### What the exercise asks
Where a picture appears, skip it and copy everything else in the listing exactly.

§ §

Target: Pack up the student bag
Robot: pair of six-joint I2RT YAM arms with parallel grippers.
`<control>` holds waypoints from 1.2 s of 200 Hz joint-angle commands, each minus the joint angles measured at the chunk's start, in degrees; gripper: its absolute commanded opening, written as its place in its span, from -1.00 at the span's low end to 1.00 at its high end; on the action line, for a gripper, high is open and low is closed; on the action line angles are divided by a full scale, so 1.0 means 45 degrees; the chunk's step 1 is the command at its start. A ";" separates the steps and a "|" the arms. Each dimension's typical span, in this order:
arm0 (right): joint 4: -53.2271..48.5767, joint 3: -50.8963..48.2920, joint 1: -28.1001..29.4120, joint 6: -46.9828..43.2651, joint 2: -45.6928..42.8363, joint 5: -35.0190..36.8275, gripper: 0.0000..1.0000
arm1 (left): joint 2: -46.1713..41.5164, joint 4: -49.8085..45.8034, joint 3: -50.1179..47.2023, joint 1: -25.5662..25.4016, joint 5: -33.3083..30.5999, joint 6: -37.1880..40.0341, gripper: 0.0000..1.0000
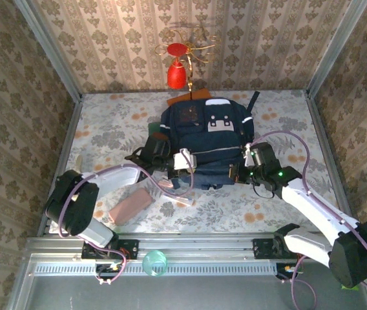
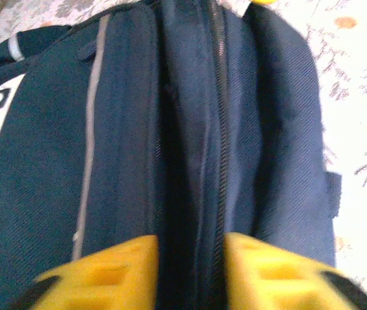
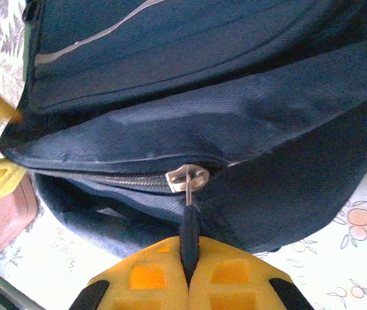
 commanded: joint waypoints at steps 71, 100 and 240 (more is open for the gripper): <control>0.2118 0.0204 0.1309 -0.0927 -0.0677 -0.1191 -1.00 | 0.0043 -0.0507 0.1473 -0.2580 -0.1609 -0.0598 0.29; 0.2140 0.0137 0.1401 -0.0956 -0.0820 -0.1265 -1.00 | 0.1133 -0.1538 0.2687 -0.2889 -0.2304 -0.0180 0.21; -0.1309 -0.0157 -0.0822 -0.0075 0.0123 0.2987 -1.00 | 0.0808 -0.2046 0.2233 -0.1512 -0.0016 0.0748 -1.00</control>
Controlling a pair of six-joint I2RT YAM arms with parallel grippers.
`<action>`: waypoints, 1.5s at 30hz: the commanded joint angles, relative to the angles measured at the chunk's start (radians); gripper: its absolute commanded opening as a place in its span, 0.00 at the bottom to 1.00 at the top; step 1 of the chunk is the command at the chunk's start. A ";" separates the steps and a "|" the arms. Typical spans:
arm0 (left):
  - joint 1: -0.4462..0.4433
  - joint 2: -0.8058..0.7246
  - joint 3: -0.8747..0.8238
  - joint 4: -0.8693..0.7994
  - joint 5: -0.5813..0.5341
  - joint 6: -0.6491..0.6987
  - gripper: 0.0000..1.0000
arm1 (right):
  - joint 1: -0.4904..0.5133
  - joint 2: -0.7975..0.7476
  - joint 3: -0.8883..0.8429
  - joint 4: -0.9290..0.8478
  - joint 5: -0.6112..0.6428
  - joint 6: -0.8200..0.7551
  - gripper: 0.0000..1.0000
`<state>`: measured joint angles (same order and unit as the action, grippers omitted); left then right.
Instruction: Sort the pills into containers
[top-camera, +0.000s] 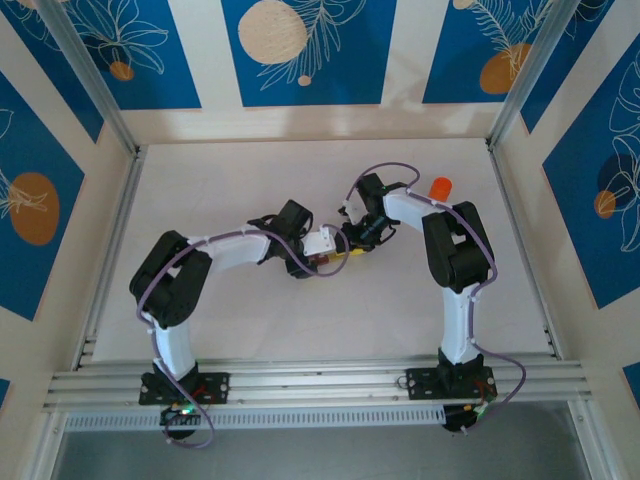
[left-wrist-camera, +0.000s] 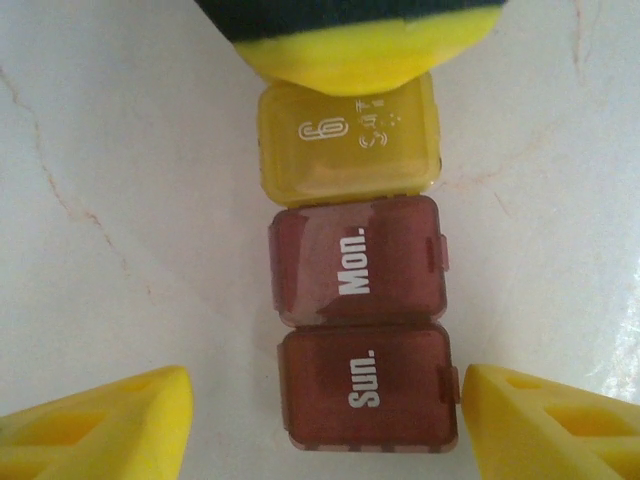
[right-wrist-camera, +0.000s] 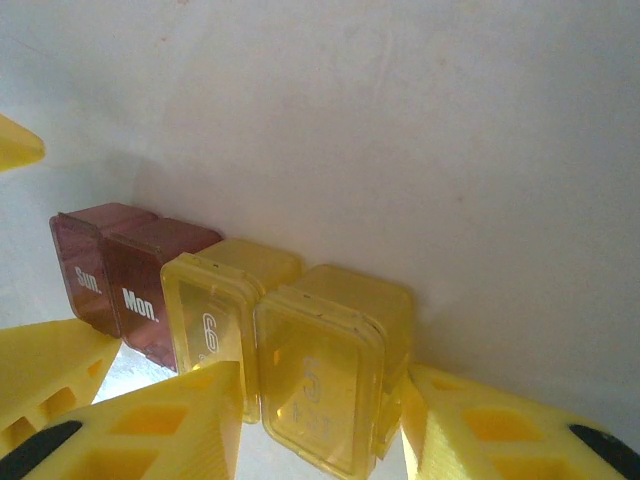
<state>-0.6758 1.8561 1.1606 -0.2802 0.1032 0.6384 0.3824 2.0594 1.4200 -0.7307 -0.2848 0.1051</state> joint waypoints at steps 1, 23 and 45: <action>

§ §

### Your solution
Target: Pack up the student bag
Robot: pair of six-joint I2RT YAM arms with parallel grippers.
`<control>` holds waypoints from 1.2 s of 200 Hz joint-angle commands, each minus the joint angles measured at the chunk's start, in degrees; gripper: its absolute commanded opening, written as its place in its span, from -1.00 at the span's low end to 1.00 at its high end; on the action line, for a gripper, high is open and low is closed; on the action line angles are divided by a full scale, so 1.0 means 45 degrees; the chunk's step 1 is the command at its start. A ";" separates the steps and a "|" the arms. Each dimension's typical span, in this order:
arm0 (right): joint 4: -53.2271..48.5767, joint 3: -50.8963..48.2920, joint 1: -28.1001..29.4120, joint 6: -46.9828..43.2651, joint 2: -45.6928..42.8363, joint 5: -35.0190..36.8275, gripper: 0.0000..1.0000
arm1 (left): joint 2: -46.1713..41.5164, joint 4: -49.8085..45.8034, joint 3: -50.1179..47.2023, joint 1: -25.5662..25.4016, joint 5: -33.3083..30.5999, joint 6: -37.1880..40.0341, gripper: 0.0000..1.0000
 commanded: joint waypoints at steps 71, 100 and 240 (more is open for the gripper): <control>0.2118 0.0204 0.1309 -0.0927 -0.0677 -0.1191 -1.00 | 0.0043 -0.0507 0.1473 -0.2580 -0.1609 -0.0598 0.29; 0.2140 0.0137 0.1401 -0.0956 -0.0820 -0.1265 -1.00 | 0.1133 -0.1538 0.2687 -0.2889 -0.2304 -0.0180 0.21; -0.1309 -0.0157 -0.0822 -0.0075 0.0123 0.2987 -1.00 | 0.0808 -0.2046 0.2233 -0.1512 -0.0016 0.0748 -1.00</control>
Controlling a pair of six-joint I2RT YAM arms with parallel grippers.
`<action>`: waypoints, 1.5s at 30hz: the commanded joint angles, relative to the angles measured at the chunk's start (radians); gripper: its absolute commanded opening as a place in its span, 0.00 at the bottom to 1.00 at the top; step 1 of the chunk is the command at the chunk's start. A ";" separates the steps and a "|" the arms. Typical spans:
arm0 (left):
  - joint 1: -0.4462..0.4433
  - joint 2: -0.8058..0.7246
  - joint 3: -0.8747..0.8238
  - joint 4: -0.8693..0.7994
  - joint 5: -0.5813..0.5341
  - joint 6: -0.6491..0.6987
  - gripper: 0.0000..1.0000
arm1 (right):
  - joint 1: -0.4904..0.5133
  - joint 2: -0.7975..0.7476
  - joint 3: -0.8883..0.8429
  - joint 4: -0.9290..0.8478
  - joint 5: -0.6112..0.6428
  - joint 6: -0.8200..0.7551
  - gripper: 0.0000..1.0000
`<state>`: measured joint angles (same order and unit as the action, grippers omitted); left then right.
Instruction: Sort the pills into containers
[top-camera, +0.000s] 
[left-wrist-camera, +0.000s] 
[right-wrist-camera, +0.000s] 
<state>-0.6758 1.8561 1.1606 -0.2802 0.1032 0.6384 0.3824 2.0594 1.4200 -0.7307 -0.2848 0.1051</state> joint waypoints at steps 1, 23 and 45: <action>

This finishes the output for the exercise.